*ACTIVITY*
Please copy out each line of the listing that contains the word "horizontal".
════════════════
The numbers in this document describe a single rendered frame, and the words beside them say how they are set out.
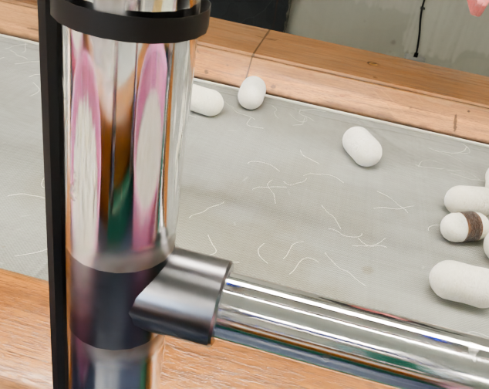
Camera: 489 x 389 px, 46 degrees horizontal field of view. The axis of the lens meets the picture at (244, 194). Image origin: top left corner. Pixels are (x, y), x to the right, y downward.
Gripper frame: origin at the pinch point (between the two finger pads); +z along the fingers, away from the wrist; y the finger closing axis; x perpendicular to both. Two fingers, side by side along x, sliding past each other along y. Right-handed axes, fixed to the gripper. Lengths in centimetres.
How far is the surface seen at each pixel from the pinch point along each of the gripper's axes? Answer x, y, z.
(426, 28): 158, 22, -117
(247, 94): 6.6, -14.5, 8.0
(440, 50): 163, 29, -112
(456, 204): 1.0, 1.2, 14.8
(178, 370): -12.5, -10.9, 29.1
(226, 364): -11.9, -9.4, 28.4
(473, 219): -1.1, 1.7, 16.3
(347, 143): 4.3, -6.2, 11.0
════════════════
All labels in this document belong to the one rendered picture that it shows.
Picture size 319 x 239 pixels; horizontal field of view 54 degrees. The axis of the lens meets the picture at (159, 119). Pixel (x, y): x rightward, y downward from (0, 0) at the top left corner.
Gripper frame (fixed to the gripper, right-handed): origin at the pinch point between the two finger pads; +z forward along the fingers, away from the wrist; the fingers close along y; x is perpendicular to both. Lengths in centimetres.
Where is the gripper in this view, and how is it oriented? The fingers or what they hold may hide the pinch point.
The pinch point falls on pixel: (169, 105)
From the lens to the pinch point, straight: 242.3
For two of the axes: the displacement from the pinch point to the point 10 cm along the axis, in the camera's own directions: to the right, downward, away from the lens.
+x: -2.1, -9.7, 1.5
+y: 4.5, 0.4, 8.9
════════════════
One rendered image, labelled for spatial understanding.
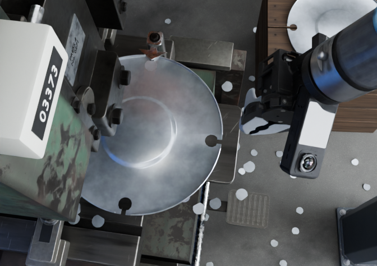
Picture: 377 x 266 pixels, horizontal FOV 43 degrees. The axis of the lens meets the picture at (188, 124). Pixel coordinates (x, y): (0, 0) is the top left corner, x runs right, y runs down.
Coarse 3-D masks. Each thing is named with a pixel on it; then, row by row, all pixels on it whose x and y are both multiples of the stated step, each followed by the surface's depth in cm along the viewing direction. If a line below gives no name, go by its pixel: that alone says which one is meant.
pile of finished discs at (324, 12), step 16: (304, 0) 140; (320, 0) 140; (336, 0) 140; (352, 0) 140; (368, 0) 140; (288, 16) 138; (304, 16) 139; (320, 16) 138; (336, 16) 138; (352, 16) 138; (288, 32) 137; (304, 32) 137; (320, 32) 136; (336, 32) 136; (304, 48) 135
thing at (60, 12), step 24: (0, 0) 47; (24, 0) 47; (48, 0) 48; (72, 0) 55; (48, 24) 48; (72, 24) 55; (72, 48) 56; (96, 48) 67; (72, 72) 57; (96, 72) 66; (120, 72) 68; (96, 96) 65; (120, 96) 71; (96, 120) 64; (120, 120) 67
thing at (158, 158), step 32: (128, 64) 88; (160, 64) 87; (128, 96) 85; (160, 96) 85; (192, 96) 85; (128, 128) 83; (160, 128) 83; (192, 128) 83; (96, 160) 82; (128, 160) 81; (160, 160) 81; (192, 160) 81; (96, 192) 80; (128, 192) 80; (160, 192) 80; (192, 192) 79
════════════════
*RESPONSE AREA*
Camera: 489 x 389 px, 46 degrees horizontal field of view. The axis of the lens meets the picture at (244, 194). Image origin: top left corner. Pixels are (x, y), x to the right, y downward.
Picture size 319 x 239 pixels; horizontal field of view 54 degrees. The axis of the lens meets the picture at (159, 119). Pixel (x, y): x rightward, y downward from (0, 0) at the top left corner.
Picture: 377 x 266 pixels, horizontal FOV 43 degrees. The axis of the lens meets the picture at (188, 124). Pixel coordinates (x, y): (0, 0) is the top left corner, x runs right, y runs down.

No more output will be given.